The data model leverages Django’s Object-Relational Mapping (ORM) to map the dataset’s schema to Python classes. The model consists of four main entities: Person, Address, Place, and Event. Below is a description of each entity, their fields, and the relationships among them.

Data Model

erDiagram
  Person {
    name CharField
    second_name CharField
    family CharField
    pseudonym CharField
  }
  Address {
    name CharField
    lon DecimalField
    lat DecimalField
  }
  Place {
    name CharField
  }
  Event {
    description TextField
    date DateTimeField
  }
  Person ||--o{ Event : ManyToManyField
  Event ||--|{ Place : ForeignKey
  Event ||--|{ Address : ForeignKey
  Place }o--|| Event : ForeignKey

Entities and Fields

Person

  • name: CharField to store the first name.
  • second_name: CharField to store the middle name.
  • family: CharField to store the last name.
  • pseudonym: CharField to store any pseudonym. The Person class uniquely identifies a person by their name and family.

Address

  • name: CharField to store the name of the address.
  • lon: DecimalField to store longitude.
  • lat: DecimalField to store latitude.

Place

  • name: CharField to store the name of the place.

Event

  • description: TextField for event description.
  • date: DateTimeField for the event date and time.
  • place: ForeignKey to the Place entity.
  • address: ForeignKey to the Address entity.
  • people: ManyToManyField connecting to the Person entity.

Relationships

A Person can be associated with multiple Events through a ManyToManyField.

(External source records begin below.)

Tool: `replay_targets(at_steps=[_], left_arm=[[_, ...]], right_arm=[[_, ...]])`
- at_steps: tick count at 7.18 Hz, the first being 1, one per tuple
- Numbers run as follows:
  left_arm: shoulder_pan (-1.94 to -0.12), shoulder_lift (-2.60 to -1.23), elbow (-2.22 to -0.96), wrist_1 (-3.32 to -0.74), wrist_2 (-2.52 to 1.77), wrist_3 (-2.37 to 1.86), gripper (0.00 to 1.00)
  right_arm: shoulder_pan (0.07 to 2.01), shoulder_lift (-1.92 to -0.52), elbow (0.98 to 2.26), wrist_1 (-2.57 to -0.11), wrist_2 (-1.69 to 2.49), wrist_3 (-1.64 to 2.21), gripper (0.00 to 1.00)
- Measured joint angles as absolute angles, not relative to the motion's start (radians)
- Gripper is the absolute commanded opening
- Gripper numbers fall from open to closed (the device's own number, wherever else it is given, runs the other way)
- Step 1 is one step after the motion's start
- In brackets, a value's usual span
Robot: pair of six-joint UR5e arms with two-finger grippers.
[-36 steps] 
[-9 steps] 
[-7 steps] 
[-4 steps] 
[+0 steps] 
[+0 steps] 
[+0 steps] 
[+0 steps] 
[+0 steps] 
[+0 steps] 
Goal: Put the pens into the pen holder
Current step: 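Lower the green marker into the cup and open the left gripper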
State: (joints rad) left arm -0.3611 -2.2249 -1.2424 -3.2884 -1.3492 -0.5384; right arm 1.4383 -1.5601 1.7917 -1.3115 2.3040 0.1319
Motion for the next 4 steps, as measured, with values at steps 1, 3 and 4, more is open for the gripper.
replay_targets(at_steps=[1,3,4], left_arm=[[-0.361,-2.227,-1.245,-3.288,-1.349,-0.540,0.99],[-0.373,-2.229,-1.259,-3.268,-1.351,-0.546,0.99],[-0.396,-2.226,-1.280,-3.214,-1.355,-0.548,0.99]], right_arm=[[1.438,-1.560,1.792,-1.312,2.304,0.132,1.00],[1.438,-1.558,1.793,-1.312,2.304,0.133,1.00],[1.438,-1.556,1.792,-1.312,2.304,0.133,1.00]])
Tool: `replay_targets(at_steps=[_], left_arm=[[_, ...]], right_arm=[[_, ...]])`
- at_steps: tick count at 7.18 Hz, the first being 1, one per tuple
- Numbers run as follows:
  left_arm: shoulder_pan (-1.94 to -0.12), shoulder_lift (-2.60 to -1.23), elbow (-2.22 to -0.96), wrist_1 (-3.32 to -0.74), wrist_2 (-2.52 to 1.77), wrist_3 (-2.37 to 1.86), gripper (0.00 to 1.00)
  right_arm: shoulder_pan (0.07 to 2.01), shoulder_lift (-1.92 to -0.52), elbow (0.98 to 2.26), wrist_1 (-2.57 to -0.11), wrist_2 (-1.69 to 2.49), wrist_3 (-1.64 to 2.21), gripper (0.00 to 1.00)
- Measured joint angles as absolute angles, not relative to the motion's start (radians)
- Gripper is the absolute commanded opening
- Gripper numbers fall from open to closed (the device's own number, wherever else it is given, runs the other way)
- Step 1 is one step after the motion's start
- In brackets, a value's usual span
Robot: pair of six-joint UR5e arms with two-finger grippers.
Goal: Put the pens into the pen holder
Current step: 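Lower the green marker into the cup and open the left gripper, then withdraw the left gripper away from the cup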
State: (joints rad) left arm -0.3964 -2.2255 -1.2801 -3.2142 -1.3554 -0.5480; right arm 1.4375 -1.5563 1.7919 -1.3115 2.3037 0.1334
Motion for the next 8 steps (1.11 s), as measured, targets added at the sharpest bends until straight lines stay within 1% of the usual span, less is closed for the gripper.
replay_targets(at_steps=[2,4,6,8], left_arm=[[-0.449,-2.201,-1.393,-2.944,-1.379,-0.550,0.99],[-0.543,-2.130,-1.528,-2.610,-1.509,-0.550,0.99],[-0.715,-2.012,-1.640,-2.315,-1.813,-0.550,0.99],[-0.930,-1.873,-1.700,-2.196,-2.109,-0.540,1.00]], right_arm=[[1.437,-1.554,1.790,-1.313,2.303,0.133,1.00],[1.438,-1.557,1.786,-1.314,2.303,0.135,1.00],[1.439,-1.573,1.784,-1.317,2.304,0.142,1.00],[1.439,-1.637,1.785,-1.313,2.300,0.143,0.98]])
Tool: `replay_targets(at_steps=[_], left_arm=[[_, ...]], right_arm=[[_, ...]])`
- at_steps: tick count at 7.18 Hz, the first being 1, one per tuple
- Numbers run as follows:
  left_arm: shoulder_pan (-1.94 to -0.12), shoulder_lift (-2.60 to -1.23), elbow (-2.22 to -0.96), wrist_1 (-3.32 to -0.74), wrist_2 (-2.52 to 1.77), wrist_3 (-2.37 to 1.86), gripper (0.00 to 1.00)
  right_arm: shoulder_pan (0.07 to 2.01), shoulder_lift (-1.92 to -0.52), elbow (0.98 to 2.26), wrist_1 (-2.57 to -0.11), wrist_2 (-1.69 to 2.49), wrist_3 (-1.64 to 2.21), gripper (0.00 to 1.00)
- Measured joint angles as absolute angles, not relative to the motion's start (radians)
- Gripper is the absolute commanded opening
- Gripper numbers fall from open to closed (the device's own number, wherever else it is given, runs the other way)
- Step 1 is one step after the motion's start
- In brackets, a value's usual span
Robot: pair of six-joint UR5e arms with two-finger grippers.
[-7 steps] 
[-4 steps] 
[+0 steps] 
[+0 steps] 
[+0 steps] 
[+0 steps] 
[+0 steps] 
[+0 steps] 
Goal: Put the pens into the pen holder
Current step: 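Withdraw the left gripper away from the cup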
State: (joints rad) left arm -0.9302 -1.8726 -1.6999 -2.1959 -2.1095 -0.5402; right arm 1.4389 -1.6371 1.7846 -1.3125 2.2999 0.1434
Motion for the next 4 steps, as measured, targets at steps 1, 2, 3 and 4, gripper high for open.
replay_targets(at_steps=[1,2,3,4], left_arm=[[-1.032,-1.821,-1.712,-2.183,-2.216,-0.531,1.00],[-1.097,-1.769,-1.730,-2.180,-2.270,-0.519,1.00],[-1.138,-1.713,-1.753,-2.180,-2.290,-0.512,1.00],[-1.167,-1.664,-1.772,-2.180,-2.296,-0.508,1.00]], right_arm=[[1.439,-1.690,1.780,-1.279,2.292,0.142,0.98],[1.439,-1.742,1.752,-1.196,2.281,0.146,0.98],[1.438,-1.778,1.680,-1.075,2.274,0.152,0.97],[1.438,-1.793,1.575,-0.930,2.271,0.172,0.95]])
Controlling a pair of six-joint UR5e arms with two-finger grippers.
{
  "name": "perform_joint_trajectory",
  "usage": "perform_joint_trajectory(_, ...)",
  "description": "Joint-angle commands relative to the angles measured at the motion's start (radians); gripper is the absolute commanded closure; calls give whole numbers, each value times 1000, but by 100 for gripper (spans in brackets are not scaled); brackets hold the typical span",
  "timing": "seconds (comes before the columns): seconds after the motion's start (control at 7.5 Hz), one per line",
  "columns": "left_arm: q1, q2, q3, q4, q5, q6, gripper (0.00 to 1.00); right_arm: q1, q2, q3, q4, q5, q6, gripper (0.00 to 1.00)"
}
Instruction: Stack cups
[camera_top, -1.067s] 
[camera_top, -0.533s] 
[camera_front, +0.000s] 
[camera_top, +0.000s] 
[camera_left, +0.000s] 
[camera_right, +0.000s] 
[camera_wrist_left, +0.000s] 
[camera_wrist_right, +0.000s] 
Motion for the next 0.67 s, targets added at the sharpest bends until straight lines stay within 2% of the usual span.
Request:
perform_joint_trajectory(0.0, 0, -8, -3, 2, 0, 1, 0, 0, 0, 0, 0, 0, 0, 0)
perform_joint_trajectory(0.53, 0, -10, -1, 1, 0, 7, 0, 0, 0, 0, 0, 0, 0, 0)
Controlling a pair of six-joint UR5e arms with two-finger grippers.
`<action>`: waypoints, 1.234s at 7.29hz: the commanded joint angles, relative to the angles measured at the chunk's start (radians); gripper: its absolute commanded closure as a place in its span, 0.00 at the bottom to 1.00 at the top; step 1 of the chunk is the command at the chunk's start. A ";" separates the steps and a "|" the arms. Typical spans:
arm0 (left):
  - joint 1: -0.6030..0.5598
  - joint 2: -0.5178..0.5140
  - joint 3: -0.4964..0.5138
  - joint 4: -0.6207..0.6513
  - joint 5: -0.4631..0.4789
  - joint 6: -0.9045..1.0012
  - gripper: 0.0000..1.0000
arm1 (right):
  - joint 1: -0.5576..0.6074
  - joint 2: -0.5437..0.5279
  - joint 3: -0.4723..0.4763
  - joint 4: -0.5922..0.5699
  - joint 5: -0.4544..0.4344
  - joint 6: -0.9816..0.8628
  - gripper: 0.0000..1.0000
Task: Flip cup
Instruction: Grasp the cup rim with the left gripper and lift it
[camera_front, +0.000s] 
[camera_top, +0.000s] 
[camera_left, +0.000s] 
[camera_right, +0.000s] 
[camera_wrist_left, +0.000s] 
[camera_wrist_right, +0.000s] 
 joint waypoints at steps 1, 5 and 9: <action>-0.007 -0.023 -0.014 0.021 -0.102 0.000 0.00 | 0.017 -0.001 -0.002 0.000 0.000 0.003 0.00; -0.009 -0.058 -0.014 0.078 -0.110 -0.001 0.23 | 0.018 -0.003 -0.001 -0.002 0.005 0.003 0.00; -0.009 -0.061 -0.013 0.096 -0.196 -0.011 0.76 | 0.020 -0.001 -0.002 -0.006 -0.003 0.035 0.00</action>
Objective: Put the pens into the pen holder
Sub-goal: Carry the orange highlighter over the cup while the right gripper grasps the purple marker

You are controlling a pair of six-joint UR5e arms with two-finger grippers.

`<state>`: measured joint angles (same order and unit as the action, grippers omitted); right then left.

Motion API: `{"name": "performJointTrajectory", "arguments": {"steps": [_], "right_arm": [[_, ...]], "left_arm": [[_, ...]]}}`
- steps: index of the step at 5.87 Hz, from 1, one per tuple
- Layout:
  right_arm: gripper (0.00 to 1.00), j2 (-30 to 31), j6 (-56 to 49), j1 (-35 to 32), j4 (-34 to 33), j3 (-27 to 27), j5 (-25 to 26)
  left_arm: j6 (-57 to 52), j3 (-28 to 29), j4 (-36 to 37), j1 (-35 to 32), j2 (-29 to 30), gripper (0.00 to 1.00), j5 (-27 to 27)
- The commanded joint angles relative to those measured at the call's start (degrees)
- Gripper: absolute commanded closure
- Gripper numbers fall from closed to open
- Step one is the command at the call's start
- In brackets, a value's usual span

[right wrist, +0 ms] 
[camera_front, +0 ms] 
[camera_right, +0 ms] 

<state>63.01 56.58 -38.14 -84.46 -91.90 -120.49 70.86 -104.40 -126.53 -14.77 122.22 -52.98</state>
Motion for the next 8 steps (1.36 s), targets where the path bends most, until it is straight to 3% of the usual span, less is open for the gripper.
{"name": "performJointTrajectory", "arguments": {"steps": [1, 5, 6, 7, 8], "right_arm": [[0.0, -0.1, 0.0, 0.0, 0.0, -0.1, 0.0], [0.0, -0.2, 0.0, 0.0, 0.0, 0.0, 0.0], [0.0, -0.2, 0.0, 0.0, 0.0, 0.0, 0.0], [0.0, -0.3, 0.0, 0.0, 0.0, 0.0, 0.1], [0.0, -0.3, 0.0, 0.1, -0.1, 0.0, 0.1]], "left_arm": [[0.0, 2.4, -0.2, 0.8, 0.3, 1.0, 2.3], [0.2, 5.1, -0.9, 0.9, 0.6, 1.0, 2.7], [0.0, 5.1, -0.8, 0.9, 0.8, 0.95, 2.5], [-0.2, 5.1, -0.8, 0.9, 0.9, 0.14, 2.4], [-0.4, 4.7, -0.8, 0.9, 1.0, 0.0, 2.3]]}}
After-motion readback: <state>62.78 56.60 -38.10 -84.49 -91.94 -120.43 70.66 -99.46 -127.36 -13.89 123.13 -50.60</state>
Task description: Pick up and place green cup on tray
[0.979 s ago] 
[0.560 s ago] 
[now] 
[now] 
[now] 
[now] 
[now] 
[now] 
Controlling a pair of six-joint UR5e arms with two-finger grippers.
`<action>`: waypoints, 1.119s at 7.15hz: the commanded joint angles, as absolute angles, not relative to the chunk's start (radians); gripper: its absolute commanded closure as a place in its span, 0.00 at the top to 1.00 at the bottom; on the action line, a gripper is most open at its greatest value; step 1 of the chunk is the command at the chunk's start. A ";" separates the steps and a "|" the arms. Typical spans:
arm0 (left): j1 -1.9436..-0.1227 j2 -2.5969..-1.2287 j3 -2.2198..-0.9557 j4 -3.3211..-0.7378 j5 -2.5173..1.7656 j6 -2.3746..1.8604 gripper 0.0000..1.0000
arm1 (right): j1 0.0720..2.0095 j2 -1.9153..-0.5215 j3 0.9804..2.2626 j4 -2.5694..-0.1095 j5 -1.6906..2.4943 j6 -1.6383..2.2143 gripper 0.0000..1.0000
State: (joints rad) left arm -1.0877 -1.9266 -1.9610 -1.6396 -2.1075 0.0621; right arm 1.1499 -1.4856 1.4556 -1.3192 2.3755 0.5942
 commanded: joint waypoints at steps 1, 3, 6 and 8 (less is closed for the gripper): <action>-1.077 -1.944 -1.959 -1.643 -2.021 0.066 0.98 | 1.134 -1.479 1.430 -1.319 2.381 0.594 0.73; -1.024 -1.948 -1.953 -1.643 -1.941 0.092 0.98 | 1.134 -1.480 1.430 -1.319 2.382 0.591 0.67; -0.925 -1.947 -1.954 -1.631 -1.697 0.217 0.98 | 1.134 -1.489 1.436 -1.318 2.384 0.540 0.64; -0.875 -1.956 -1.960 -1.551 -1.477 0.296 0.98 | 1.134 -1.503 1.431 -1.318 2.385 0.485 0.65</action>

An Event has one Place and one Address associated with it via ForeignKey relationships. A Place can have multiple associated Addresses through the Events.

Constraints and Ordering

Person is constrained to have a unique combination of name and family. Event entities are ordered by their date.

Pandas DataFrame

The data is stored in a single pandas DataFrame with the objective of capturing literary events, their venues, and attendees in St. Petersburg. Unlike a relational database model, the DataFrame consolidates all the information into one table, with each row representing a unique event.

Fields

  • id: Integer to uniquely identify each event.
  • event_description: String to store the description of the event.
  • address: String for the geographical location of the venue.
  • place_name: String for the name of the place where the event is held.
  • date: DateTime type for when the event is scheduled.
  • latitude: Float for the latitude coordinate of the venue.
  • longitude: Float for the longitude coordinate of the venue.
  • persons: List of Strings to store names of people associated with the event.

Characteristics

In-Memory Storage: The DataFrame exists in memory; it’s not a persistent database. Flat Structure: No native support for relationships. All data points are flattened into individual fields. Flexible Schema: Easy to add or remove fields as needed. Indexing: Integer-based indexing is used for quick data retrieval.

Constraints

The id field should be unique to maintain the integrity of each record.

Data Types

  • id: Integer
  • event_description: Object (typically String)
  • address: Object (typically String)
  • place_name: Object (typically String)
  • date: DateTime
  • latitude: Float64
  • longitude: Float64
  • persons: Object (typically List of Strings)

The DataFrame allows for efficient querying, filtering, and analytics, albeit without the relationship management and persistence features found in traditional databases.